TASK DETAILS => Whenever the word "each" appears in a line of the data below, copy that line.

★ ★ ★

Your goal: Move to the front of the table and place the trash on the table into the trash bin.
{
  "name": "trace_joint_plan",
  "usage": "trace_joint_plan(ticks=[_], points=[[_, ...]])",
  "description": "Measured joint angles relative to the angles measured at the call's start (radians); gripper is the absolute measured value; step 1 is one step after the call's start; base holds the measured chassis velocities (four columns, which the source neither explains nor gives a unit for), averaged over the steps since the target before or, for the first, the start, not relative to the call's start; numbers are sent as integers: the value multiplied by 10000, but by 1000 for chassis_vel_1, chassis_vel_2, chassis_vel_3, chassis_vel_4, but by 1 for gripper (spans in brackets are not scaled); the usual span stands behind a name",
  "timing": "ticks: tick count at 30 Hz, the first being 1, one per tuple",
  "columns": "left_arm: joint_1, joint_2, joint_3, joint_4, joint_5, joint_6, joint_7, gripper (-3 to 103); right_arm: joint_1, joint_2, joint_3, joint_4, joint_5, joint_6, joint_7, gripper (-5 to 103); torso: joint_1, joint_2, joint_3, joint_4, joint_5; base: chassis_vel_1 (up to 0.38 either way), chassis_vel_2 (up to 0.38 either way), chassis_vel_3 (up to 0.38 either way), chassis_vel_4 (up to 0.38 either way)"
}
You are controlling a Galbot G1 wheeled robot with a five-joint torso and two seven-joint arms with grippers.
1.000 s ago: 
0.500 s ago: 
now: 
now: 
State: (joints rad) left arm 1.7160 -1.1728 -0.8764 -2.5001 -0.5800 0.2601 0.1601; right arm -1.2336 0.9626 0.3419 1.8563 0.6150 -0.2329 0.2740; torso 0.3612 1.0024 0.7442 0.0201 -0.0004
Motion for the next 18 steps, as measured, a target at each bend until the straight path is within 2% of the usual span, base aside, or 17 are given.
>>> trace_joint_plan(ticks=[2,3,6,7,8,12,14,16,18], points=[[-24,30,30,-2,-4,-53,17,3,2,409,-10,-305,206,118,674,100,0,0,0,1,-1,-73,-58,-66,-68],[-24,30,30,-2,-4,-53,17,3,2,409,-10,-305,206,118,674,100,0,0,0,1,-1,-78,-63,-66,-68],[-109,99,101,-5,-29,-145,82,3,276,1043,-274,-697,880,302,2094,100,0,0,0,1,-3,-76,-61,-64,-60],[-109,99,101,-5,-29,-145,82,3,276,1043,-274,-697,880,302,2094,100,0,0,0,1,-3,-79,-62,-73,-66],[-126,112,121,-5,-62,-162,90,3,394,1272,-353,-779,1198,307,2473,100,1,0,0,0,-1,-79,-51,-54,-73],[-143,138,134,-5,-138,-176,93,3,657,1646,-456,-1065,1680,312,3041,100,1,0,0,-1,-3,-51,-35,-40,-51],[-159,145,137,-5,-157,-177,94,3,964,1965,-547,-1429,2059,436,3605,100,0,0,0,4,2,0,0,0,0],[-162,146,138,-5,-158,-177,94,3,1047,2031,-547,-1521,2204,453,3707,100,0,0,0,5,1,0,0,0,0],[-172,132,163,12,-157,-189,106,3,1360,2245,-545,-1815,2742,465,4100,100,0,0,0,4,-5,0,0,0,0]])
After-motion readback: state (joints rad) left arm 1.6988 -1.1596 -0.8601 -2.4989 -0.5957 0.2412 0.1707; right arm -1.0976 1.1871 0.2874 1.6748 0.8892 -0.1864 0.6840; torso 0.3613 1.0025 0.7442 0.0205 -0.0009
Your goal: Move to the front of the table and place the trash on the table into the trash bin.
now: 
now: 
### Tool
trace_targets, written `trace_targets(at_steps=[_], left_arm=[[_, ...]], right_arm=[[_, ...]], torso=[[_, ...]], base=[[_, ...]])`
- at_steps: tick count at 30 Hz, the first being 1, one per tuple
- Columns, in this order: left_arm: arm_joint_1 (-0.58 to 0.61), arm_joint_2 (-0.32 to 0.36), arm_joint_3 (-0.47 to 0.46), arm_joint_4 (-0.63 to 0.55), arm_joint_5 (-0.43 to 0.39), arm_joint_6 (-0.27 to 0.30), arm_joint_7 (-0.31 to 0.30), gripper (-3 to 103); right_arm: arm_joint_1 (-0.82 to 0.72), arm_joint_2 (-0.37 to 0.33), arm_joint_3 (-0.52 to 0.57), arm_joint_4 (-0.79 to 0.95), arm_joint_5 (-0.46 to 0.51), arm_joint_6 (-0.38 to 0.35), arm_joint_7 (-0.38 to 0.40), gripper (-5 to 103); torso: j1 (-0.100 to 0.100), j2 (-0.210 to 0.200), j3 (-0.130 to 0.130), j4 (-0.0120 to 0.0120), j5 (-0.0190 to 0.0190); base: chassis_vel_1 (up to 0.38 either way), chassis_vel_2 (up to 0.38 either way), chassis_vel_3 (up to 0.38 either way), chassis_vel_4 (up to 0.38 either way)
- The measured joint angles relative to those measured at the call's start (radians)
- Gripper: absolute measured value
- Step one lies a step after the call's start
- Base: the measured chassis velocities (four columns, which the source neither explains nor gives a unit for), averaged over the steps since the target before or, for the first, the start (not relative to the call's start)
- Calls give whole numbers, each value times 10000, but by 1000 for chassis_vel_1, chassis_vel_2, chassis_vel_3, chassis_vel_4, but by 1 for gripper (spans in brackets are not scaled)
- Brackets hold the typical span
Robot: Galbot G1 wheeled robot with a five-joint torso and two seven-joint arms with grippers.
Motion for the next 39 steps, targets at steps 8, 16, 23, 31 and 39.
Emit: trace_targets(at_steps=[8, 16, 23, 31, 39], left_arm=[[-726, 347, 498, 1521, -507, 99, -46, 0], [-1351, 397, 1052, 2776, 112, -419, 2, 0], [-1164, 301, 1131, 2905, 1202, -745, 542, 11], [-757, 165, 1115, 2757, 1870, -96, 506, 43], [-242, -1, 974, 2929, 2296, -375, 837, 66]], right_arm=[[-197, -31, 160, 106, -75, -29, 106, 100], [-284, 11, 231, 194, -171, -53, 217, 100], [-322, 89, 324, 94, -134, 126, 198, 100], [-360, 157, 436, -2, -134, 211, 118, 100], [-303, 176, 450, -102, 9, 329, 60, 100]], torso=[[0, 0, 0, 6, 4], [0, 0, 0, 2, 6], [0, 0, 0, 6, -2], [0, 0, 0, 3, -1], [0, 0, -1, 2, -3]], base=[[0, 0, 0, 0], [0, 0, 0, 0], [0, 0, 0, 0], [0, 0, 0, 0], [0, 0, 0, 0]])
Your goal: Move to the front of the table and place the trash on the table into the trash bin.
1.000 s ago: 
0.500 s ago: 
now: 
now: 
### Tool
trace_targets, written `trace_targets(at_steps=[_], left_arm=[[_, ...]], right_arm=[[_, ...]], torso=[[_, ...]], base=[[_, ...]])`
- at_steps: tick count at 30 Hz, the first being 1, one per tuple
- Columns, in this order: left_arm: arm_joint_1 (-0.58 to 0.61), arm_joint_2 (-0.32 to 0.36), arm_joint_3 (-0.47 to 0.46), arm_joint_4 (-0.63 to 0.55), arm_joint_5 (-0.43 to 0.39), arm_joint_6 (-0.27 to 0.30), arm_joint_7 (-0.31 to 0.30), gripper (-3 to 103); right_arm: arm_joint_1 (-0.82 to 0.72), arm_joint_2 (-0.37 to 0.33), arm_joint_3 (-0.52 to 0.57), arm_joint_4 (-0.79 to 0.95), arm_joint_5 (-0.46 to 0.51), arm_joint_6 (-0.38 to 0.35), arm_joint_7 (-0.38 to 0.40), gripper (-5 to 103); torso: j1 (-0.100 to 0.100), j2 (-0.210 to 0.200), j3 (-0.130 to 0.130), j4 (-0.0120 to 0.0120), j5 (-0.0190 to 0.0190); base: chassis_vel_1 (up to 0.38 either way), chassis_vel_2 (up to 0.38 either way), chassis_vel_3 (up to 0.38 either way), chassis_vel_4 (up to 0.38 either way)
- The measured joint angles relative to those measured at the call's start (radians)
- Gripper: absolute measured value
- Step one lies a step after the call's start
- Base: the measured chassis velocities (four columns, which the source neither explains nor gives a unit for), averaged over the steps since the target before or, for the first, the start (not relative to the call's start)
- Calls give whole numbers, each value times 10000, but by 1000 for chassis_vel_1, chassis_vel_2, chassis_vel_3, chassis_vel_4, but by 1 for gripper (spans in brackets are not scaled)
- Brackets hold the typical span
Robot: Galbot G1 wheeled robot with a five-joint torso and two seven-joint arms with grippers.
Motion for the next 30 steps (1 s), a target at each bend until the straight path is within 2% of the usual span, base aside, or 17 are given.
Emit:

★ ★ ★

SOLUTION TO THE EXERCISE =>
Motion for the next 18 steps, as measured, a target at each bend until the straight path is within 2% of the usual span, base aside, or 17 are given.
- Calls give whole numbers, each value times 10000, but by 1000 for chassis_vel_1, chassis_vel_2, chassis_vel_3, chassis_vel_4, but by 1 for gripper (spans in brackets are not scaled)
- Calls give whole numbers, each value times 10000, but by 1000 for chassis_vel_1, chassis_vel_2, chassis_vel_3, chassis_vel_4, but by 1 for gripper (spans in brackets are not scaled)
Motion for the next 30 steps (1 s), a target at each bend until the straight path is within 2% of the usual span, base aside, or 17 are given.

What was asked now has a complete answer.